The dynamics and movement of books inside British Library has always been hidden from the public eye. It is something only its members might get a fleeting sense of while being there. Yet the scale of it i.e. the amount of books being borrowed and the variety of topics inquired remains represented mainly by numbers. Numbers that to many of us are difficult to grasp, register as noise, and often, leave our brains numb.

The aim of this project is to visualise the live stream of machine data that flows through The British Library Book Ordering system, and to translate it back to human terms. Knowing the subjects with the highest priority to readers in a given moment allows us to build a kind of Readometer. A widget-like compass that monitors the current direction of reader's attention in real time. The Readometer mimics a mechanical device, and its interface could be implemented equally well in a website, twitter bot, an app, or a stand alone physical object. Its finished appearance would be influenced by the research and further development of this project.

Acting as a visual indicator, it will be in constant motion, aiming to showcase the breadth of subjects the readers are delving in, and to promote the diversity of the BL's vast catalogue.
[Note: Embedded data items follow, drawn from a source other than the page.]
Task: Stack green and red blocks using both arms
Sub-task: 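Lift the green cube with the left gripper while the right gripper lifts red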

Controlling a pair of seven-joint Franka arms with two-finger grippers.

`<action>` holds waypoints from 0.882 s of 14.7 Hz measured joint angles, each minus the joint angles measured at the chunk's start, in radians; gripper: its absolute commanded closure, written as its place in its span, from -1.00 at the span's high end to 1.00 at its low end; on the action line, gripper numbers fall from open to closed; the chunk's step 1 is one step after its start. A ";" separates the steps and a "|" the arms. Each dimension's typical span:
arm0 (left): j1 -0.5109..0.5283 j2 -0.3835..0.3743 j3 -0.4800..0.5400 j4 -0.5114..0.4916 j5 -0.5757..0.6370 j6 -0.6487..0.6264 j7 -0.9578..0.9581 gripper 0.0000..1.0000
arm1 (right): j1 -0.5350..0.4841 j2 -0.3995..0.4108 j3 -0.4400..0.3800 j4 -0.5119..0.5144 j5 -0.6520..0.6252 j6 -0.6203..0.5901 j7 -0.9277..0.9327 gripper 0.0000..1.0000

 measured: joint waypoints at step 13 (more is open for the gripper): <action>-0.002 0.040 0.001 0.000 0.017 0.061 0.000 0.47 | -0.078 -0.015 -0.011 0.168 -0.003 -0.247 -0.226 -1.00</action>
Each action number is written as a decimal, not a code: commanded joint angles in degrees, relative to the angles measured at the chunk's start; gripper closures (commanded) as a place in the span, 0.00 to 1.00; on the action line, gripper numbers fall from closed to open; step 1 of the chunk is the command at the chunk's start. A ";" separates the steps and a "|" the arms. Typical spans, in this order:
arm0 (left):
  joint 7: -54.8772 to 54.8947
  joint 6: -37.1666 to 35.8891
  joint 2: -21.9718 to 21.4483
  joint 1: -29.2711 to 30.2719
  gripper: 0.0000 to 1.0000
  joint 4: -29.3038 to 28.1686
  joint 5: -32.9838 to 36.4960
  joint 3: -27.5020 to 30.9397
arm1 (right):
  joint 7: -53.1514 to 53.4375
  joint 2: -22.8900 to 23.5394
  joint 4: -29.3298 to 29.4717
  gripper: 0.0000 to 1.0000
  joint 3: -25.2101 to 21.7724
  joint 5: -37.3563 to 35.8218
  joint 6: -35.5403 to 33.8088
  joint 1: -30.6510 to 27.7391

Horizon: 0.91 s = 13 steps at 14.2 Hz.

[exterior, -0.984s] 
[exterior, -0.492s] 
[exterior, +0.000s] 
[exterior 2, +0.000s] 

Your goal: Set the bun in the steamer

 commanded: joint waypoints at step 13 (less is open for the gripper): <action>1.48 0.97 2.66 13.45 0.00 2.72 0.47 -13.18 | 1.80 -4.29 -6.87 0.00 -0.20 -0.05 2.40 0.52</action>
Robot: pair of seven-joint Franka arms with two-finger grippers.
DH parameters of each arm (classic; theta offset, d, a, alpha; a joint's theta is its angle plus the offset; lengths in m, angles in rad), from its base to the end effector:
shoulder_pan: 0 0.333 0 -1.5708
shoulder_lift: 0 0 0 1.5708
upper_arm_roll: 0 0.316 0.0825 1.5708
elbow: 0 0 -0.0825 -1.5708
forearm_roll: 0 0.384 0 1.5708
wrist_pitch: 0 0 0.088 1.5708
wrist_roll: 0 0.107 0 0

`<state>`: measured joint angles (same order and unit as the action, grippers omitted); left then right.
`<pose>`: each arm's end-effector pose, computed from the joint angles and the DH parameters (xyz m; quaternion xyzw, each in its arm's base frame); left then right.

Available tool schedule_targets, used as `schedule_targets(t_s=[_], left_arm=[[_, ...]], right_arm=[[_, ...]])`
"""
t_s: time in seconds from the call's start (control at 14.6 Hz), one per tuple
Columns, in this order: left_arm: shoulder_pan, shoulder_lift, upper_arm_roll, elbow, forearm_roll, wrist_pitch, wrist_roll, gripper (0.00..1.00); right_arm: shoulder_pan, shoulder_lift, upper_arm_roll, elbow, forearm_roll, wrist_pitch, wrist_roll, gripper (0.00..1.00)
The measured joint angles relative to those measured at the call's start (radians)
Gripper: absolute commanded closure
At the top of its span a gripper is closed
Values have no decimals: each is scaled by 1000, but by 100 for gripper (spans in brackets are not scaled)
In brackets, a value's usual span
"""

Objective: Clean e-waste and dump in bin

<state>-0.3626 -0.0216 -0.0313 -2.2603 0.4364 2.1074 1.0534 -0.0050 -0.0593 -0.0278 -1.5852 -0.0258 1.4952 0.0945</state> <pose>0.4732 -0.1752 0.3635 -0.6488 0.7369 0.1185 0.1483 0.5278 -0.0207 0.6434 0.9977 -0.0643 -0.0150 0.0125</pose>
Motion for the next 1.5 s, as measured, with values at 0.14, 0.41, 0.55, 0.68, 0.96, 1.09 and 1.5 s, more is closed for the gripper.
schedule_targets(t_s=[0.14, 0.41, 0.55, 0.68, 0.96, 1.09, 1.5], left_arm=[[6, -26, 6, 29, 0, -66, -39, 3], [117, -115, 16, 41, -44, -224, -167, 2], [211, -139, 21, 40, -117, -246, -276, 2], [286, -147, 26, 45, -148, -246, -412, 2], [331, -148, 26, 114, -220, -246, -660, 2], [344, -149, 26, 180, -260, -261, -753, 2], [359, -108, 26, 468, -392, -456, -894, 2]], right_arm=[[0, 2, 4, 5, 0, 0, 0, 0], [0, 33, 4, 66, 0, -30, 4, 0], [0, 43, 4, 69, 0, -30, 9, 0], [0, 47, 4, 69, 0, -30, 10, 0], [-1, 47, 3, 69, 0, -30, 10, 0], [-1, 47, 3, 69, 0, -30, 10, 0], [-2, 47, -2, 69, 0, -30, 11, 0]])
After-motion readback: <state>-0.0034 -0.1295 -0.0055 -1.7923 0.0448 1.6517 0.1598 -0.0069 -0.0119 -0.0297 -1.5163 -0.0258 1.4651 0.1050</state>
We hope to provide the people who haven't been to the British Library, or used its resources with a sense of its pulse, and the immense wealth of knowledge that is being unlocked before their eyes by the ones exploring the BL's catalogue. Using the real time ordering dataset and feeding it back into the public imagination we aim to spark curiosity and ignite a new interest in the digital and physical catalogues of the British Library.

The live reading information will be collected, analysed, organised in a specific way, summarised and then showed to the public. This will be done by means of automated algorithms based on carefully devised rules. In an attempt to demonstrate the diversity of subjects being explored by the readers the Readometer will be sending its signal to remind us of how lively this world of knowledge actually is.

URL for project:
http://www.denitsablagoeva.com/readometer

Assessment Criteria

The research question / problem you are trying to answer

Please focus on the clarity and quality of the research question / problem posed:

The book ordering records contain a bigger story about the curiosity of BL's readers, the diversity of its catalogue, the function of the modern library, and the extent of historical knowledge pursued or ignored by our society. Is there a way of revealing this story?

Computers with great processing capabilities are able to handle enormous amounts of data. The detail present in the data obscures the patterns from the human mind. This data is normally used for statistical purposes or planning, but greater stories contained within it are more readily revealed to a human gaze.

There is a lot of hidden beauty in the British Library's book ordering data. In our research we will be exploring ways in which to extract this beauty from where it hides now and to share it with the readers, in an effort to spark a new interest in the BL's catalogues.

Additionally we plan to evaluate ways of correlating the BL's book ordering data with other sets of British Library data or with a third party data, for example the weather forecast, or trending hashtags on social networks, popular news items, etc.

Please explain the ways your idea will showcase British Library digital collections

Please ensure you include details of British Library digital collections you are showcasing (you may use several collections if you wish), a sample can be found at http://labs.bl.uk/Digital+Collections

The Readometer will serve as a visual indicator pointing at the diversity of subjects explored at the British Library. Utilising a particular set of data that isn't otherwise publicly visible we hope to point people's attention towards unexplored ways of seeing the human stories in machine data.


Promoting metadata of the movement of books the Readometer visualises hidden patterns which are not directly visible. It also acts as an open Invitation to other researchers, developers and designers alike to explore the possibilities contained within the BL's digital collections.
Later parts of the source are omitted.